Ну, думаю – вот и начались мои мучения! Открыл я рот, сижу, а врач-то схватила какую-то штуковину, по зубам моим шарила-шарила, пошарит, да и говорит что-то беленькой, а та записывает.
- Ну, - говорит мне, - все у вас в порядке, только вот один-то зуб у вас такой-не такой, - то есть она говорила-то не то, да я не упомню, - можно теперь пломбу поставить, так хотите вы или нет?
- Нет, - говорю, - не хочу.
- Ну, - отвечает она мне, - и до свиданья.
Я так и возмутился:
- Как же, - спрашиваю, - до свиданья? Вы мне штуку-то эту ставьте, как есть, я потому ведь зачем сюда и пришел.
- Так вы ж не хотите, - беленькая говорит удивленно.
- И не хочу, - говорю. – И какой это человек-то в здравом уме захочет такую муку терпеть? И придумали же вы такие вопросы задавать, все любезность у вас какая-то. Ставьте, да и дело с концом.
Врач тут рукой махнула, да и принялась мне пломбу ставить, и первым-то делом за сверло и схватилась. Ну, думаю я, все, началась мука моя смертная. За кресло руками-ногами сцепился и жду. Взяла она сверло – а тут вдруг как кто-то застонет, и вот прям под ухом моим! Ну, думаю, неужто ж это я застонал? Верно, думаю, так, и что ж это за ужас такой со мной происходит, что я сам того сообразить не могу! И как я это подумал, так тут вдруг беленькая-то и заговорила.
- Вот, - говорит, - представляете, Зоя Владимировна, купила я сегодня лак для ногтей за триста двадцать три рубля, а он засохший. Вот не знаю, возьмут ли назад-то; а такой цвет хороший, синий, с блесточками…
Как я это услышал, так даже и про стон свой позабыл: и можете ли вы представить себе этакое, братцы, что, в то время как один человек муку свою несет, другой-то будет про что ни попадя языком чесать?

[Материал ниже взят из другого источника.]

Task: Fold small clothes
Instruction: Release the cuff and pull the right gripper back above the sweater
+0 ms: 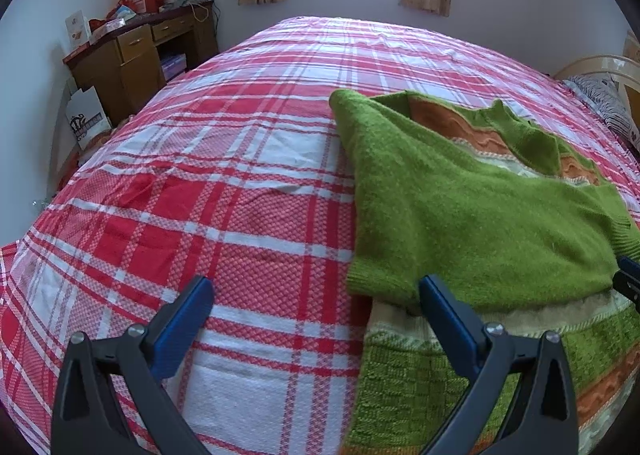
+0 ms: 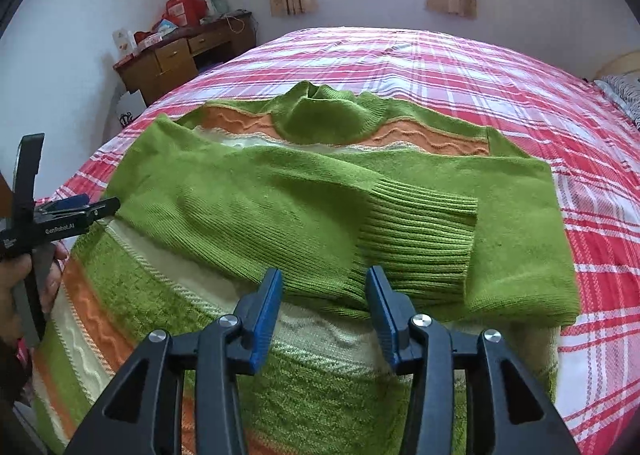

И хочу я возмутиться, ан зуб-то мне сверлят, так я и рот закрыть не могу, а сижу я с открытым ртом, и словно бы по той самой причине нечеловеком сделался, потому никакого то есть сочувствия, ни уважения не достоин! И как я подумал это, так едва ли слезы-то у меня на глаза не выступили. А беленькая-то и продолжает:
- А вот что я забыла-то вам сказать, Зоя Владимировна. Представляете вы себе, Леночка-то на днях ходила ногти себе наращивать. И видели бы вы только, какая красота! Ровные, длинные, и черным накрашены…
И как она сказала это, так тут я и не вынес – и врач-то как раз ваты мне в рот насовала и говорит: «Рот, - мол, - не закрывайте». А мне уж и не до рта! Вскочил я с места своего, да так с ватой и кричу:
- И фто эфто такофе, фто эфто такофе, сфрафываю я, - вату-то тут я со злобы выплюнул, да и кричу дальше, - что это за безобразие такое, и где это видано, чтобы человек муку смертную терпел, а ему в то время в утешение всякие мерзости рассказывали?! Тьфу! – плюнул я еще раз, потому слов больше у меня не хватило от отвращения такого, да и пошел. Иду я, а вослед мне врач кричит:
- Да вы куда с рассверленным-то зубом?!
А другая, беленькая, ей в ответ обиженно:
- И про какие-то это он мерзости говорит? Надо же, подумайте только…
И кричат это они мне вослед, меня призываючи, а я иду себе по коридору, и все-то кролики на меня, как на благодать, смотрят. А мне и не до того: взял я пальтишко свое, да на улицу и выбежал, а там – воздух, снежок беленький, покой да воля – и вот точно бы из тьмы кромешной я во свет попал. Махнул я рукой – и пусть, думаю, не смотрит на меня Архип Архипович, раз уж меня теперь ни в какое общество принять невозможно, а я до самой своей смерти в зубоврачебный кабинет ногой не зайду.